Promise and expectation are not necessarily the same thing. What is promised is one thing. How that promise is imagined is something else. We’ve all experienced situations in which our expectations of what is promised are disappointed. This might happens when we’re going to a place we haven’t been to before. We pick out a resort in the Caribbean to get a break from Chicago’s winter. But there’s no guarantee that it will be as luxurious as advertised or that it won’t rain all week.  

Surely immigrants coming to this land of promise expect a better life than they left behind. Today on Saint Patrick’s Day we think of all the Irish who escape the potato famine to come to America, only to be greeted by a hostile reception. The American or “Know Nothing” political party was formed to push back on “rum, Romanism, and rebellion,” which was associated with the Irish. Americans have been generally hostile to each wave of immigrants since the founding of the republic. Yet each group of immigrants has eventually found a place in American society.

One wonders if Abraham found life better in the land of Canaan than in Iraq (ancient Chaldea). Nowhere in the Bible is the discrepancy between promise and expectation truer than in the story of Abraham. God promised Abraham that he would be the father of a great nation with descendants and land. Yet here he is in today’s reading, aging and with no heir or land of his own. The Lord God reiterates his promises.
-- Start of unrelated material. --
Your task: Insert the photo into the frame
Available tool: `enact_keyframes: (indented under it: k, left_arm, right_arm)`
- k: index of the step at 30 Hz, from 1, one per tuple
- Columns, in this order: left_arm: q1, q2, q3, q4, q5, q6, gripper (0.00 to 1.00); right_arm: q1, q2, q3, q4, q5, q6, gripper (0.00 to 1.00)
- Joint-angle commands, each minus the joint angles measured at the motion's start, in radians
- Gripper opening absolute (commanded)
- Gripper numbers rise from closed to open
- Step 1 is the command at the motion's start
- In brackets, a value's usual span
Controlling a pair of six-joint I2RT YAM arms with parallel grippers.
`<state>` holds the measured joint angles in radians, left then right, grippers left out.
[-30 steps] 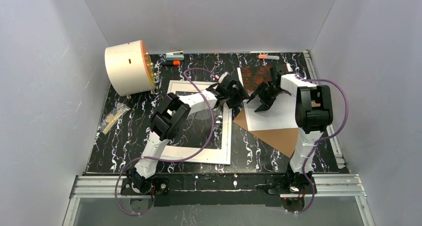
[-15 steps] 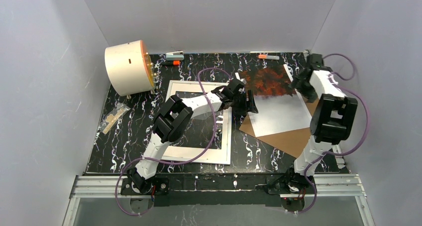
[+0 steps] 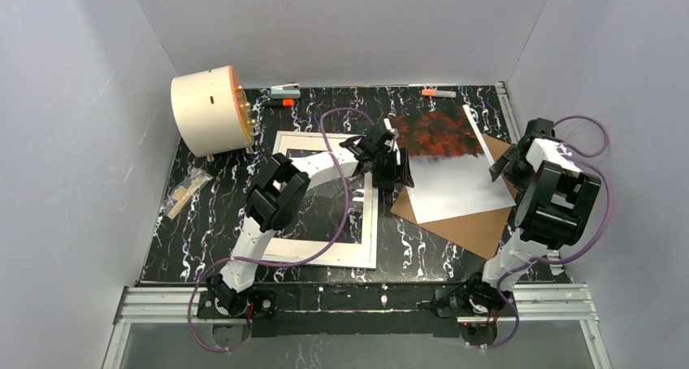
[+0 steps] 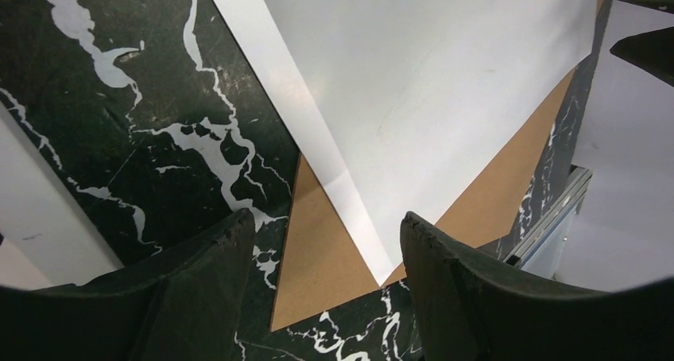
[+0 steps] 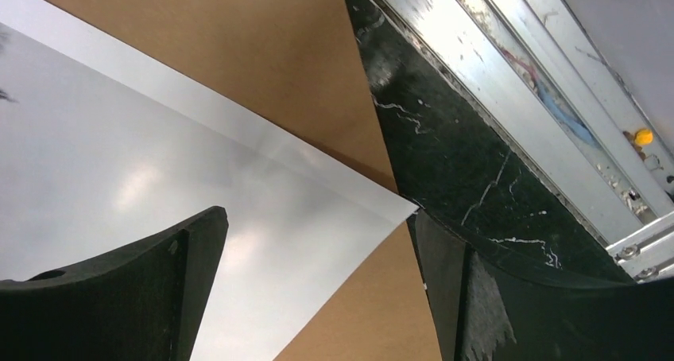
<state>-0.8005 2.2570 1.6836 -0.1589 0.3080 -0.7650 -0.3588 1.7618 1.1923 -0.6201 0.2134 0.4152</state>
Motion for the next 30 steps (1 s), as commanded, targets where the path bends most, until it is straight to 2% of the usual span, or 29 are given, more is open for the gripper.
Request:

Abraham will indeed have descendants as numerous as the stars in the sky and his own heir, not his steward. Moreover, the Lord authorizes the possession of the land of Canaan. It is ratified by a strange nocturnal vision of a sacrifice in which God as a blazing fire seals the covenant between his promises and Abraham’s faith, which is accounted to him as righteousness.

Abraham himself, of course, never possessed the land.  Neither did his immediate descendants.  It took generations before the children of Israel came out of Egypt and crossed the Jordan under Joshua to take possession of Canaan by a holy war that lasted several centuries.

Revising expectations of what is promised is something we do all through life. Experience teaches us to have a plan B as well as a plan A.  The people of Israel also had to revise their expectations of what God had promised.

God promised descendants and land to Abraham. The expectations of Israel became bound up with geography and political rule. Mt. Zion and the city of Jerusalem became not just David’s, but God’s capital on earth. Yet God allowed foreign kings and armies to overrun the land and take Israelites into captivity. After the Persian king Cyrus released the Jews from their Babylonian exile, those who returned to the land seldom regained sovereignty over it. Some Jews got used to living in the diaspora and returned to the land only as pilgrims.

In today’s Gospel reading Jesus – the Son of the God of Abraham and the descendant of David on his human side – laments over Jerusalem as the place that kills God’s prophets. We don’t know what prophets Jesus was referring to. None of the Old Testament literary prophets were killed in Jerusalem. Jesus may have been referring to other prophets, or maybe even to later Christian martyrs like Stephen and James the Just. But Jesus is determined to go there.

He is advised by the Pharisees that King Herod Antipas, the ruler of Galilee, is out to get him, as he got Jesus’ cousin John the Baptist. Jesus says he is not afraid of that fox. He will not be deterred in his mission by a crafty provincial politician. He will face the real powers-that-be in the place where prophets are killed by their own audience-turned-jury.

He expresses a disappointment that he has not been able to gather the people like a mother hen gathers her chicks. It’s the strongest feminine image Jesus uses of himself. But it’s not an image of strength. If there’s a contest between a fox and a hen, the hen loses. The most the hen can do is offer herself in the hope that if the fox gets her, the chicks under her wings will escape to safety. It’s really an image suggesting that Jesus is offering himself for the salvation of the people, if the people will accept the shield he provides and come under his wings.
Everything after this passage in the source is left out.